I recently read Rafi Zabor’s 1998 debut novel The Bear Comes Home. Zabor’s tale of an up-and-coming NYC saxophone player and his quest to create a personal style that will build on, rather than imitate, his heroes Coltrane, Monk and Mingus, happens to be a walking, talking bear with opposable thumbs. His name’s The Bear, but friends call him Bear.
The Bear has the sensitive soul and single-minded obsessiveness of an artist struggling to find his voice. He’s also in love with a human woman, the law is after him for being an unlicensed bear, scientists want to study him and the record companies want to screw him. Through all that, The Bear just wants to find some transcendent truth inside his music.
The book is brilliant. Zabor’s prose sparkles like stage lights on a sax, moving effortlessly into and out of The Bear’s consciousness, which is fully human but also fully ursine. The Bear’s story is rendered with wit and a keen sense of the absurd, reminding the reader of the constant alienation The Bear feels in the human world. Little details had me laughing out loud such as The Bear’s nervousness before a recording session leading to a “light” breakfast of eight bagels and a salad bowl of coffee.
The real joy in Zabor’s novel, though, is the way he writes about music. Many of The Bear’s struggles and battles are fought out while improvising with other musicians (Charlie Hayden and other real life jazz legends make cameo appearances) and the pages-long descriptions of solos and jams allow the music to become a beautifully wrought metaphor for The Bear’s internal struggles.
If you love jazz and love bears, The Bear Comes Home is a must read.
James Brush is a teacher and writer who lives in Austin, TX. He tries to get outside as much as possible.

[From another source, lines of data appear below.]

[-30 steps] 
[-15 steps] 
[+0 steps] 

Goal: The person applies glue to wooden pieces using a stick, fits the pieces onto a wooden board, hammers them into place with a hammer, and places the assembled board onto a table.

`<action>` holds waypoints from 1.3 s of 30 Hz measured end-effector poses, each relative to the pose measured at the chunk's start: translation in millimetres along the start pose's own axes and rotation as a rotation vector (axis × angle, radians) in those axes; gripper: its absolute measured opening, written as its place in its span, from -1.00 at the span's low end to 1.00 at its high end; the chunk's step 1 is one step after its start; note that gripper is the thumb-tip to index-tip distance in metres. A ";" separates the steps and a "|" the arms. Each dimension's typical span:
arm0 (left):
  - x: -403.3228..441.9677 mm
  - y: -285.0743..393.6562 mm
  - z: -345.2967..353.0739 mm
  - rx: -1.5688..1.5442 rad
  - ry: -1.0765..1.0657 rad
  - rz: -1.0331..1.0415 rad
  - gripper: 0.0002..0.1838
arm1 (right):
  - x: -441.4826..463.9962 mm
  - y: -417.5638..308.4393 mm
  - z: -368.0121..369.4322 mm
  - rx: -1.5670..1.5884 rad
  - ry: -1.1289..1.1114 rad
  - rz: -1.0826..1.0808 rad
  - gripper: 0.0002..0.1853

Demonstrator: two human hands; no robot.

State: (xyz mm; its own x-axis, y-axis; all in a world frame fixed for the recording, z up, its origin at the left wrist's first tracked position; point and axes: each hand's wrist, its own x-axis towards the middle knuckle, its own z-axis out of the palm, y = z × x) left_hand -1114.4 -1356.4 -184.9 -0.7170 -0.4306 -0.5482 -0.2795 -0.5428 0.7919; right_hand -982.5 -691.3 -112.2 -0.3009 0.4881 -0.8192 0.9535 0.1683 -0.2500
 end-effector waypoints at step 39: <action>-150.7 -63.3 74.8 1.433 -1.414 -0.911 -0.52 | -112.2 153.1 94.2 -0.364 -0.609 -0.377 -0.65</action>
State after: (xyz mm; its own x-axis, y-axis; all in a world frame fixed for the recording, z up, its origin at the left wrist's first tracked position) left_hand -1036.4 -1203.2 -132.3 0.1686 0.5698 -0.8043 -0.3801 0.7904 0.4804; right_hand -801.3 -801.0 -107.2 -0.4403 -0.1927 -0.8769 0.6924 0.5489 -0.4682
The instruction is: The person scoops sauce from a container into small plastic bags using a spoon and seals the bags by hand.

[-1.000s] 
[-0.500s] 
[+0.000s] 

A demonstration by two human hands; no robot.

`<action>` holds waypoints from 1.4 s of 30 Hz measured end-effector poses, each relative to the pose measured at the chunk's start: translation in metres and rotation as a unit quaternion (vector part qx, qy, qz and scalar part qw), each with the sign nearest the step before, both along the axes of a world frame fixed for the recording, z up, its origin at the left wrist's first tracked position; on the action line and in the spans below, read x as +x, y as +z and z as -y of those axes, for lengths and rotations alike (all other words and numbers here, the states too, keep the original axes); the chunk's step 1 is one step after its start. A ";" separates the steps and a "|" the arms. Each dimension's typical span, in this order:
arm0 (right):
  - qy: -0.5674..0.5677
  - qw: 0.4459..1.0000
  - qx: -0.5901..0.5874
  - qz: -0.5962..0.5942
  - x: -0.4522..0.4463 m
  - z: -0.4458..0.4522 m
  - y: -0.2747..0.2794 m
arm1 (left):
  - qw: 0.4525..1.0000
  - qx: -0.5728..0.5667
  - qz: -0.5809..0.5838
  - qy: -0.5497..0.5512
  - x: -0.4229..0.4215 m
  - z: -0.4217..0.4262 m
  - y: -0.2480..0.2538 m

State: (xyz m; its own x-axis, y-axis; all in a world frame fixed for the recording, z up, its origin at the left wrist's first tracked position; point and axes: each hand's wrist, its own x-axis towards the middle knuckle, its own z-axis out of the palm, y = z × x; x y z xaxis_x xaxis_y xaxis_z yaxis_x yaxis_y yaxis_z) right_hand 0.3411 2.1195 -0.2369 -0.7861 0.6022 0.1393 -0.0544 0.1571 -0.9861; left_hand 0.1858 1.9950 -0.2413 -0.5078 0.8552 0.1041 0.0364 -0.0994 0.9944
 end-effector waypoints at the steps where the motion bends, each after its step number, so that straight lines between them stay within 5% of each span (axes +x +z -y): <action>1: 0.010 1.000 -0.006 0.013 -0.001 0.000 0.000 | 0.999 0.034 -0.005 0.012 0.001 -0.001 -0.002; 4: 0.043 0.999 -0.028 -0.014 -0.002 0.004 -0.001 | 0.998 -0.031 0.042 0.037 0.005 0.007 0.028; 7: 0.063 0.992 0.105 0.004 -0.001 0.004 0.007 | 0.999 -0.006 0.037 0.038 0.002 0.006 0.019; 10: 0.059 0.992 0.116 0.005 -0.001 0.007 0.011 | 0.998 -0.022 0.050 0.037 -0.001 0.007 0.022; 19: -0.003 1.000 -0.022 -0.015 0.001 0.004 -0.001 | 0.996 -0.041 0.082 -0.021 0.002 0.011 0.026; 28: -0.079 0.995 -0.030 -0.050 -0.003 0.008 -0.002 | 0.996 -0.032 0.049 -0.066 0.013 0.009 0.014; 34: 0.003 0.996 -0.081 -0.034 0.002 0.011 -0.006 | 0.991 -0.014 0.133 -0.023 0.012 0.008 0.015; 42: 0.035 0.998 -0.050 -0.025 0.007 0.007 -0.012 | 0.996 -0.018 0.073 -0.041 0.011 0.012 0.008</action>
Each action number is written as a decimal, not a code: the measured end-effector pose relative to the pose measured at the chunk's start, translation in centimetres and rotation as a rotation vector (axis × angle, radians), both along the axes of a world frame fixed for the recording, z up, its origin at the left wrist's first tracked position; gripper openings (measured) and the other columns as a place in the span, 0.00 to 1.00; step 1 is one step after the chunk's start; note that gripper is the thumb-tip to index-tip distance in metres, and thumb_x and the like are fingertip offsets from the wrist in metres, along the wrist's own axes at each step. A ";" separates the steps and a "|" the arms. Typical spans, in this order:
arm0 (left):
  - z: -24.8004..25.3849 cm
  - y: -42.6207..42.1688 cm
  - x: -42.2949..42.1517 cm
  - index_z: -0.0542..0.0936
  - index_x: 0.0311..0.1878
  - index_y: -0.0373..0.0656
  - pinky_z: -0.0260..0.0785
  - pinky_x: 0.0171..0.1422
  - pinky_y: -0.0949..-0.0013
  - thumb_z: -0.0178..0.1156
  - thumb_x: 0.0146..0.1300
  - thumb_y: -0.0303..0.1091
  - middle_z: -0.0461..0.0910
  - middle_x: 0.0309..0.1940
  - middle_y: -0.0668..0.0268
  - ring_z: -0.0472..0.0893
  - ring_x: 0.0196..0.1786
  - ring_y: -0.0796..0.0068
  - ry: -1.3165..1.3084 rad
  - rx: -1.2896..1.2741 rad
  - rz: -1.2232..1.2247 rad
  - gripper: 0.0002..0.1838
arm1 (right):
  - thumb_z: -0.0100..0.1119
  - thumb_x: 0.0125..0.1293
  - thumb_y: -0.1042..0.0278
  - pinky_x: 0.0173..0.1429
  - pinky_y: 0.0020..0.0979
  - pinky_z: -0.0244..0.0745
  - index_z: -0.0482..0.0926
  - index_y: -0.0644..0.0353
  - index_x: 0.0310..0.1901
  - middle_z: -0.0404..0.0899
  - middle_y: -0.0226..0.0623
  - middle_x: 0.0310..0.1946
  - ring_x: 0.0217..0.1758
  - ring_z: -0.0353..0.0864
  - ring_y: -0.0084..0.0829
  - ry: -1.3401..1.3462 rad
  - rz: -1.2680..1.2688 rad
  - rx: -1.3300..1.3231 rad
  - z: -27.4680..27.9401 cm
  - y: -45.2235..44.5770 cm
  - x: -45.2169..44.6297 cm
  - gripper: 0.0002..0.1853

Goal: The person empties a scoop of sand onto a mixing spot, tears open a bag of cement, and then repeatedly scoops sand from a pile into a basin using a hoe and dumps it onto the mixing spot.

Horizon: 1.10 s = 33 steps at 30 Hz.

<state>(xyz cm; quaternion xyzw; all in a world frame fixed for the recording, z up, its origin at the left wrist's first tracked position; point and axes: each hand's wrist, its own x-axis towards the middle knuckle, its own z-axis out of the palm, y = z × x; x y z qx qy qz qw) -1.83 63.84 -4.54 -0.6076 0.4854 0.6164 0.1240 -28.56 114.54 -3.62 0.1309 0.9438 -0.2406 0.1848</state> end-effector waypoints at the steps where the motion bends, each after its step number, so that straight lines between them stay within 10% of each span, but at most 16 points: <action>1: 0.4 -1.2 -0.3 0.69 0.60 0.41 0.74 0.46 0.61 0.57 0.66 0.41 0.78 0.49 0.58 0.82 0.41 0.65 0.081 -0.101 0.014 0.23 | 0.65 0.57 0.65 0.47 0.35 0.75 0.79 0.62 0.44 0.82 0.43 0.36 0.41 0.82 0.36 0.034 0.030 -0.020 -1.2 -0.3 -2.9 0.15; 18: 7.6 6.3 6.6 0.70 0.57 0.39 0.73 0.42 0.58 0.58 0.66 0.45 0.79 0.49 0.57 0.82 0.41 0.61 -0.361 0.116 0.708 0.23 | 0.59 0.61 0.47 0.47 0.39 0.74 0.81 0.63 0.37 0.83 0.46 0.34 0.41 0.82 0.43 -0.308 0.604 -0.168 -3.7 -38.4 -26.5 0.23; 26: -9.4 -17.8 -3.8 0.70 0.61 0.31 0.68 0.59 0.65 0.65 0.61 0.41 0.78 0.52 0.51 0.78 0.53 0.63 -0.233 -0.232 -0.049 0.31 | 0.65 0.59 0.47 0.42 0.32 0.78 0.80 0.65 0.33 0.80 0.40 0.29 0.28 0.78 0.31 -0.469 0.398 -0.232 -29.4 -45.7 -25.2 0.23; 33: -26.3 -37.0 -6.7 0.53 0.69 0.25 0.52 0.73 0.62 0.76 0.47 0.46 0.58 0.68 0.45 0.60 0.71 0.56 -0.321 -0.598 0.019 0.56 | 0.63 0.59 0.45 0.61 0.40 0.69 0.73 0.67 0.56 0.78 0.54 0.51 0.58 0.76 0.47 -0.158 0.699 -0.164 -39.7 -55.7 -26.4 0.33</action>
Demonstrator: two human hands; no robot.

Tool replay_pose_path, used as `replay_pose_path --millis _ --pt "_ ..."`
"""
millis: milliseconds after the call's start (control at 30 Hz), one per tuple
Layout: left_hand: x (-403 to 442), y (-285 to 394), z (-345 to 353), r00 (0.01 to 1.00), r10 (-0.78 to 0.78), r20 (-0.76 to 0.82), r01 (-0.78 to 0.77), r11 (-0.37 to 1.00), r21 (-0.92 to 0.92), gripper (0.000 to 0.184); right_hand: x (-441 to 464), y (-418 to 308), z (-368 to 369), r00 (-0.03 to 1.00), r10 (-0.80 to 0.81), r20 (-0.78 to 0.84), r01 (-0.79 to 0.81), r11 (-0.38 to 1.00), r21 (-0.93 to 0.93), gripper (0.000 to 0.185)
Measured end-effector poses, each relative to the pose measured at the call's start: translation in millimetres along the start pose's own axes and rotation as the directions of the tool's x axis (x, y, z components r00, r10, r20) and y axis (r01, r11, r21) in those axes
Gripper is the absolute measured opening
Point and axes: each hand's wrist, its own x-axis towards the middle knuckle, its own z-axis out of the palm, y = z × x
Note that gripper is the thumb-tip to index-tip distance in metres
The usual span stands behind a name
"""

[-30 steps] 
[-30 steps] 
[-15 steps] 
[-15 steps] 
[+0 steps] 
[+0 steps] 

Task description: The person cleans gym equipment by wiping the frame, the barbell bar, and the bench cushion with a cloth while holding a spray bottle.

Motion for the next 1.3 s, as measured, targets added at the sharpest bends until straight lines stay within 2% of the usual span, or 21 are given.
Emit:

Caught up with you at last!
Your write-up of this book certainly piques my curiosity. One for the Amazon wishlist, I think.
I love your greyhound pictures. We’ve a friend who has had a couple of grey hounds, though now she’s got a rescued collie-cross. The older greyhound, a striking blonde, in particular had tremendous presence; other dogs on the beach who were after trouble quickly slunk off when Betsie appeared, without her having to utter a single growl.
And thanks so much for the mention and the compliment earlier on here, which is much appreciated.